More serious now, she looks up from the cup of tea in front of her, looks him directly in the eyes as if testing him somehow. "Do you want to know what I think?"
Caught off guard by this sudden turn in demeanor, he draws back a bit, eyebrows raised but he shrugs and asks her to go on.
"Most histories relating to tea have to do with people discovering or creating the drink. The legend about the emperor is a very popular one but I think that story has it backwards. I think that tea trees always knew about the latent potential of their leaves. I think they stood for millennia just waiting for the opportunity to share their secret treasure. But trees are nothing, if not patient."

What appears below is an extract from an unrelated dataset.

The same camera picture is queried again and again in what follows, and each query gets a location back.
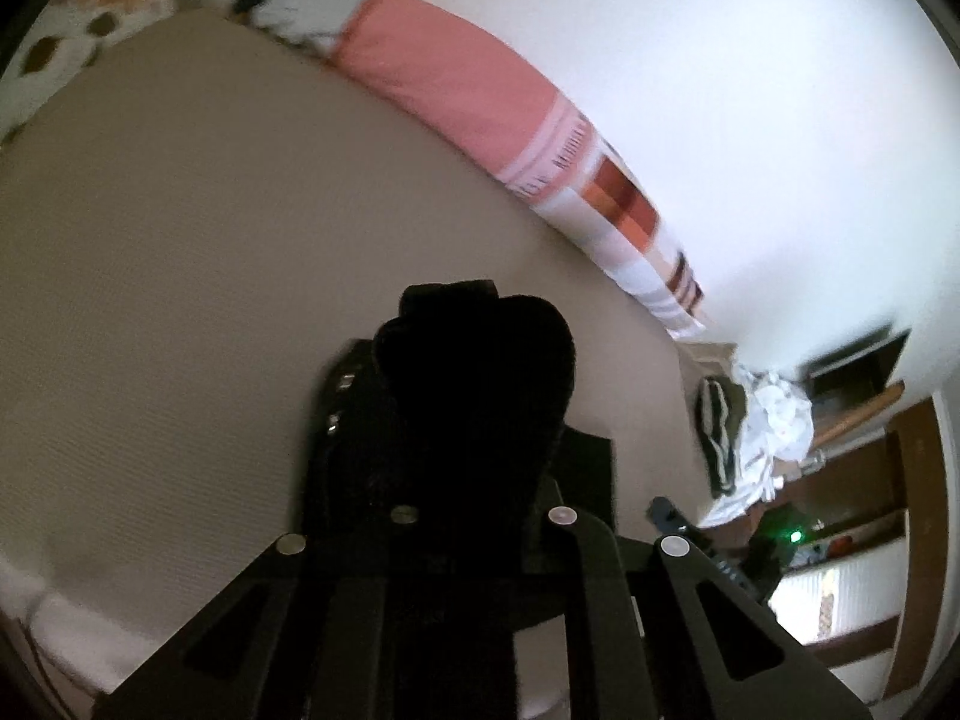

"It wasn't always this way with them, the trees and their eagerness to share themselves. Do you know about the Arbor Council?"
Eyebrows still raised, he shakes his head.
"It spans the globe. Messages are carried on the wind. Minutes are recorded in tree rings and the archives are infused into the soil. Territorial rights are settled in this way. Notes on climate changes are shared. Reports on how they are being treated by man also play a big role."
"There was a long stretch of time where trees were on the defensive. Man learned harvesting, the agricultural age had begun and as civilizations grew, their exploitation of trees reached unprecedented levels. The news on the wind was abuzz with talk of hardening themselves against their axes, of toppling themselves on the tree cutters. At the worst of it the idea was floated to turn their sap, seeds, and fruit to poison - a slow acting poison that would take the humans gradually. It would be too late for them far before they found the source of their demise."
"It was this idea that turned the tide. One family of trees in Eastern Asia, Theaceae, was repulsed by this turn in the discussion. One subset in particular, genus Camellia, took the lead in proposing an entirely new paradigm."